Exercise inputs
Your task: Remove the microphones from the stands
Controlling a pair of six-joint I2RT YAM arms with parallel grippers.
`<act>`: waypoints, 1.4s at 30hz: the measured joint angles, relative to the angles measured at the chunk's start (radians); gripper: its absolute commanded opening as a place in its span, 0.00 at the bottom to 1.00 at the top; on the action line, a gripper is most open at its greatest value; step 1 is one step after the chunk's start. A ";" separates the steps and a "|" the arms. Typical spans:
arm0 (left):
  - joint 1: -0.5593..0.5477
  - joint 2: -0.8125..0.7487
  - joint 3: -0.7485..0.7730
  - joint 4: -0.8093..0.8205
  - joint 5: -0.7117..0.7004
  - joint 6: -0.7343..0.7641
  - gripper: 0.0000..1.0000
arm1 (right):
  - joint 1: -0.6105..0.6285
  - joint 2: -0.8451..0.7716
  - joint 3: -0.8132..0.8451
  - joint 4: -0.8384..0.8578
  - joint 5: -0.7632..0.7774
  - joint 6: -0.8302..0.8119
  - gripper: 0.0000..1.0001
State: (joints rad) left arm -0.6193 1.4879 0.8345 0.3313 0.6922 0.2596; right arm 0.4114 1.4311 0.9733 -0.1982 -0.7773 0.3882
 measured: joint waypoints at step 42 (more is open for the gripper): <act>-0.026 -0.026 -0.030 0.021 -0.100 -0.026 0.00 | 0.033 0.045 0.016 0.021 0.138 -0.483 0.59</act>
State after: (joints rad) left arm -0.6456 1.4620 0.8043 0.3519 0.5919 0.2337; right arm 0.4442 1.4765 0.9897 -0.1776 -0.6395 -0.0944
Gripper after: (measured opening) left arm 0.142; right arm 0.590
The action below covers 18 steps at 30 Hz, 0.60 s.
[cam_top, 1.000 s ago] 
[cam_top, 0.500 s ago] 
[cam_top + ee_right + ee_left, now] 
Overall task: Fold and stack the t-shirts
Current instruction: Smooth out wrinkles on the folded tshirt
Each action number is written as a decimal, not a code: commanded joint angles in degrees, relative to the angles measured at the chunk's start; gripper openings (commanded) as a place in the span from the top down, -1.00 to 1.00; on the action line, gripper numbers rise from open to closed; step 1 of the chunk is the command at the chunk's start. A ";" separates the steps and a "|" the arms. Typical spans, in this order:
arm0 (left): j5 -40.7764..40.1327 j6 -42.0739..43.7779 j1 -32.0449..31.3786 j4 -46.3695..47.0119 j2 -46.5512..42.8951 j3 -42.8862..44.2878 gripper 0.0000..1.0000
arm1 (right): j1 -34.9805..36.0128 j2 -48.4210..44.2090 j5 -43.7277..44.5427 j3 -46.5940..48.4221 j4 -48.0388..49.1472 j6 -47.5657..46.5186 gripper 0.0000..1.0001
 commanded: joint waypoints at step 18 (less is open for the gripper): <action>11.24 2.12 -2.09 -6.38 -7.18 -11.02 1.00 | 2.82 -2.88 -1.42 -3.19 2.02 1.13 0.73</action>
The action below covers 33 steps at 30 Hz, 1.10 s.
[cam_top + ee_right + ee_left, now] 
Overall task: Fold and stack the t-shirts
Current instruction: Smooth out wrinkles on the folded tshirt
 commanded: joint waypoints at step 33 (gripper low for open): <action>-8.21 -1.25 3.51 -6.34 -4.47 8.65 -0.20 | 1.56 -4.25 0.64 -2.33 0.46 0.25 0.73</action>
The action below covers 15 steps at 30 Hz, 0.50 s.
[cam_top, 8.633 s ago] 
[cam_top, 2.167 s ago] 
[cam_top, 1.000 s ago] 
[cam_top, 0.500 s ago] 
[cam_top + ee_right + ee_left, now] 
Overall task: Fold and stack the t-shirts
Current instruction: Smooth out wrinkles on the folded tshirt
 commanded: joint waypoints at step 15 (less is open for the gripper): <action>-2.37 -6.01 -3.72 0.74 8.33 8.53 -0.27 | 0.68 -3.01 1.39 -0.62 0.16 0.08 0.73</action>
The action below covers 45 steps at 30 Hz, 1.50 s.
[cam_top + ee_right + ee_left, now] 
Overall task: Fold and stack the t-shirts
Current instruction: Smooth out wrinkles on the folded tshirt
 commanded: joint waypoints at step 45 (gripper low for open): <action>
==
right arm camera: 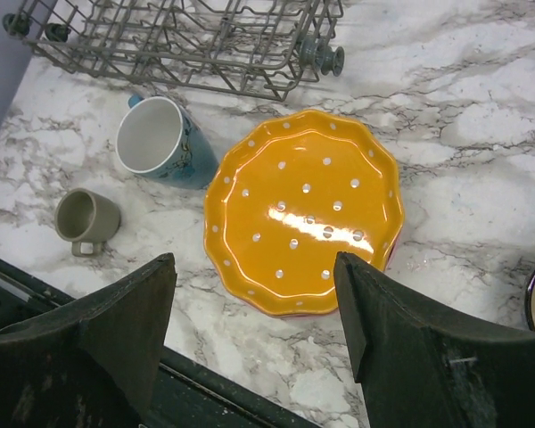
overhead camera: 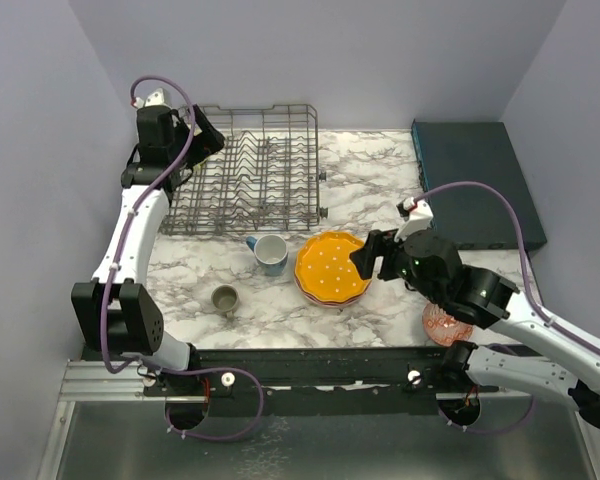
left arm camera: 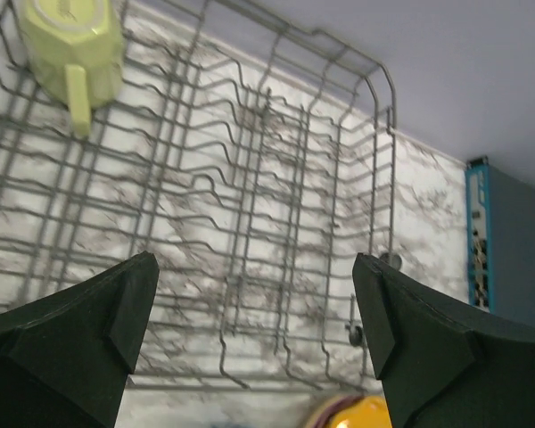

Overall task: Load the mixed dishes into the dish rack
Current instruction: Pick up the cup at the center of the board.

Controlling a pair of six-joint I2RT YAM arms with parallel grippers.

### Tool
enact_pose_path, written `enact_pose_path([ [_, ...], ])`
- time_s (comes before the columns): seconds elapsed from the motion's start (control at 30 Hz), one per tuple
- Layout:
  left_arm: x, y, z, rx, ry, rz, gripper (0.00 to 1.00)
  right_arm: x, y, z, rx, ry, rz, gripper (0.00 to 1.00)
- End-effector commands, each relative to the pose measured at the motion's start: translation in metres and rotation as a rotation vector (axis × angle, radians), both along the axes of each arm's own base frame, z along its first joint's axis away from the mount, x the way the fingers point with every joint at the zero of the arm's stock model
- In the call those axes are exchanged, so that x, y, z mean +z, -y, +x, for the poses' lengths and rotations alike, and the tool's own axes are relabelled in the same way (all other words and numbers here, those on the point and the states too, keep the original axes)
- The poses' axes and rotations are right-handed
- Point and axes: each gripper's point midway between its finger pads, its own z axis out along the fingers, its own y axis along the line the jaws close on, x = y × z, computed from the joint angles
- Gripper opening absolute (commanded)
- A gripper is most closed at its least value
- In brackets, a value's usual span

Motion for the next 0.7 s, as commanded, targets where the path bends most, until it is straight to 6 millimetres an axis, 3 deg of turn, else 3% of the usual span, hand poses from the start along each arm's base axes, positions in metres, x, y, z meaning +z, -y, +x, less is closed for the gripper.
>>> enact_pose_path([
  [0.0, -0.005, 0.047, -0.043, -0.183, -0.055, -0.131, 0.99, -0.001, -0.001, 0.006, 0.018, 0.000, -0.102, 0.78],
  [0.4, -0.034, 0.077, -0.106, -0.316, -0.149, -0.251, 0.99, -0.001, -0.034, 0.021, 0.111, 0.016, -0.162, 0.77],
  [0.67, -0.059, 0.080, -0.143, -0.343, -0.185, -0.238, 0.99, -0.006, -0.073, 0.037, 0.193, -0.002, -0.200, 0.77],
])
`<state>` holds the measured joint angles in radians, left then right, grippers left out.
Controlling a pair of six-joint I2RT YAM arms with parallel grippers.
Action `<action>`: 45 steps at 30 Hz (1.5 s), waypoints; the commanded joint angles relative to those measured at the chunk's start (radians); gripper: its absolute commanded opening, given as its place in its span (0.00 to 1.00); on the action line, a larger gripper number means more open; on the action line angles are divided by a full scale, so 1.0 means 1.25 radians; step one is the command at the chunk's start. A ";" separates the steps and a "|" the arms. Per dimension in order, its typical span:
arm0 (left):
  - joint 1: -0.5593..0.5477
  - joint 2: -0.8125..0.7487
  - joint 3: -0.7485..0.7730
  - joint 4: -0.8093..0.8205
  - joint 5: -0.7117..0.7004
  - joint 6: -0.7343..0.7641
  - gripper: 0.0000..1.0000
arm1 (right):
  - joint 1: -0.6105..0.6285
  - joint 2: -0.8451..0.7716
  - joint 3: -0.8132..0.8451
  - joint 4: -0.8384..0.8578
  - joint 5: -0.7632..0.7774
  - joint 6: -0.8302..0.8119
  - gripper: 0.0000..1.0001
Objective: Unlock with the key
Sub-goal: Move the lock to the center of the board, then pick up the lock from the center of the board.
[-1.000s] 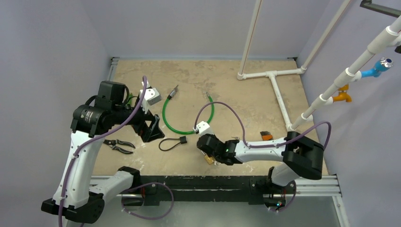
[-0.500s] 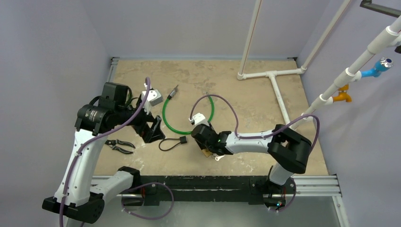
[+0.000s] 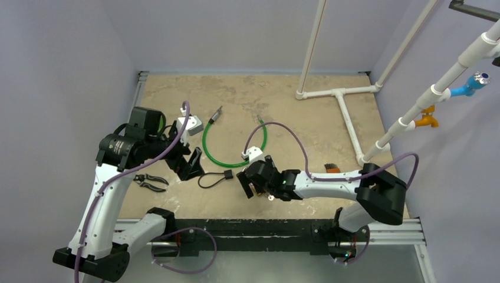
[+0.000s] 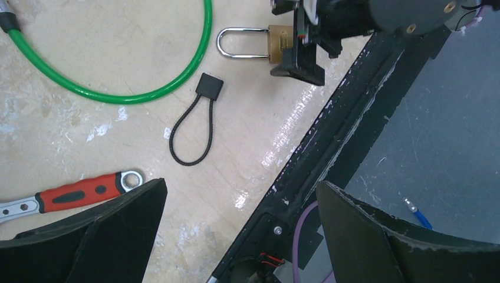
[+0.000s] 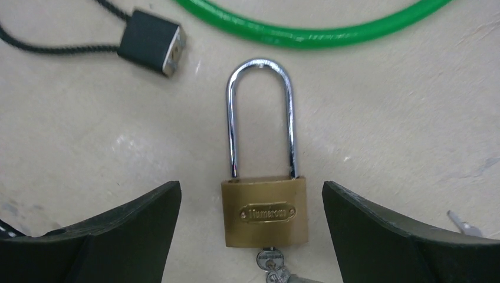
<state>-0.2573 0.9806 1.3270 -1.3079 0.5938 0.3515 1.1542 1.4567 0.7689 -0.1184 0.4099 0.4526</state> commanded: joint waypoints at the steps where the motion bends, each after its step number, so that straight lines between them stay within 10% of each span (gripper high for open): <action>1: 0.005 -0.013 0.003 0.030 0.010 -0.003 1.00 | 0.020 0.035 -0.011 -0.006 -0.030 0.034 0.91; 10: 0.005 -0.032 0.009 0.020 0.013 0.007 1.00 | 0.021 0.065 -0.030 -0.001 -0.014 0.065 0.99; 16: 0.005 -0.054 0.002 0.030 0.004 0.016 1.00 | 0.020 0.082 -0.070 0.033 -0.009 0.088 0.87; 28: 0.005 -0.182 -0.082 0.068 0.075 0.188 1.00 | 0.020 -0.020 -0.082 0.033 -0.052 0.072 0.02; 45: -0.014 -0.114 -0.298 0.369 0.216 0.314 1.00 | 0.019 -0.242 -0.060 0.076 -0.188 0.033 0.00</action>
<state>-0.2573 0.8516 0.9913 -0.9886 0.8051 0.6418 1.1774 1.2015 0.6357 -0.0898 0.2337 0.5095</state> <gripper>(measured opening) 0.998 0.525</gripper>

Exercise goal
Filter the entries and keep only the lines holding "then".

Result for this task
`<state>` holds the measured joint angles in radians, left then right, grippers left out.
Sub-goal: Move the lock to the center of the board, then pick up the lock from the center of the board.

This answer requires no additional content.